Sanığın yasal süresinden sonra temyiz başvurusunda bulunduğu belirlenerek sanık müdafiinin temyiz talebi üzerine yapılan incelemede;
Silahlı terör örgütüne üye olma suçu temadi eden suçlardan olup yakalanma ile temadi kesileceğinden gerekçeli karar başlığında suç tarihinin “27.09.2016” yerine “19.04.2016” olarak yazılması mahallinde düzeltilmesi mümkün yazım hatası kabul edilmiş, tüm dosya kapsamı gözetilerek diğer delillerin atılı suçun sübutu için yeterli olduğu görülmekle, sanığın bylock kullanıcısı olduğunu bildiren ayrıntılı bylock tespit ve değerlendirme tutanağının dosyaya gelmesi beklenilmeden karar verilmesi sonuca etkili bulunmamış ve sanık hakkında TCK’nın 314/2, 3713 sayılı Kanunun 5/1. maddeleri uyarınca tayin olunan 7 yıl 18 ay hapis cezasından TCK’nın 62. maddesi uyarınca 1/6 oranında indirim yapılarak sonuç cezanın 7 yıl 1 ay yerine 5 yıl 25 ay olarak hatalı hesaplanması suretiyle eksik ceza tayini aleyhe temyiz olmadığından bozma nedeni yapılmamıştır.

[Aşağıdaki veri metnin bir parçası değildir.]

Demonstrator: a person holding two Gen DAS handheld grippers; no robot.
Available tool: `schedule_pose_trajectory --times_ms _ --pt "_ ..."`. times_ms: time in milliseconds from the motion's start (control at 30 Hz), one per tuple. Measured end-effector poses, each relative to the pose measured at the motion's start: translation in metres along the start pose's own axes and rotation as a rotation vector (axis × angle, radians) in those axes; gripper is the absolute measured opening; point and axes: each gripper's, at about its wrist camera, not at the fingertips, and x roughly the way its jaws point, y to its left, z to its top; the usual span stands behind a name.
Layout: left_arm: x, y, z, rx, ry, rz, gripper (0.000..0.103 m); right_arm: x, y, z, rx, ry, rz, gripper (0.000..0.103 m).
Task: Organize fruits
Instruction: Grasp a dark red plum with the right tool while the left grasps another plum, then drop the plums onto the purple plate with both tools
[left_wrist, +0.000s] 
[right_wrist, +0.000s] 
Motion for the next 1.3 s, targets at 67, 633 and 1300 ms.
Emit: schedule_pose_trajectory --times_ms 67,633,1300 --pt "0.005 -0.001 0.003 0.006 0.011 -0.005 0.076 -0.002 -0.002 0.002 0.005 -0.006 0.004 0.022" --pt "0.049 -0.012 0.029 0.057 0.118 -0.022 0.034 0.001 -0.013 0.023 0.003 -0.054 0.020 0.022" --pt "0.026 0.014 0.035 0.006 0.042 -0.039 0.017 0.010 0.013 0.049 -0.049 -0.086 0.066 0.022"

Yargılama sürecindeki usuli işlemlerin kanuna uygun olarak yapıldığı, hükme esas alınan tüm delillerin hukuka uygun olarak elde edildiğinin belirlendiği aşamalarda ileri sürülen iddia ve savunmaların temyiz denetimini sağlayacak biçimde eksiksiz olarak sergilendiği, özleri değiştirmeksizin tartışıldığı, vicdani kanının kesin, tutarlı ve çelişmeyen verilere dayandırıldığı, eylemlerin doğru olarak nitelendirildiği ve kanunda öngörülen suç tipine uyduğu, yaptırımların kanuni bağlamda şahsileştirilmek suretiyle uygulandığı anlaşılmakla; sanık müdafiinin temyiz dilekçelerinde ileri sürdükleri nedenler yerinde görülmediğinden CMK’nın 302/1. maddesi gereğince temyiz davasının esastan reddiyle hükmün ONANMASINA, 11.12.2018 tarihinde oybirliğiyle karar verildi.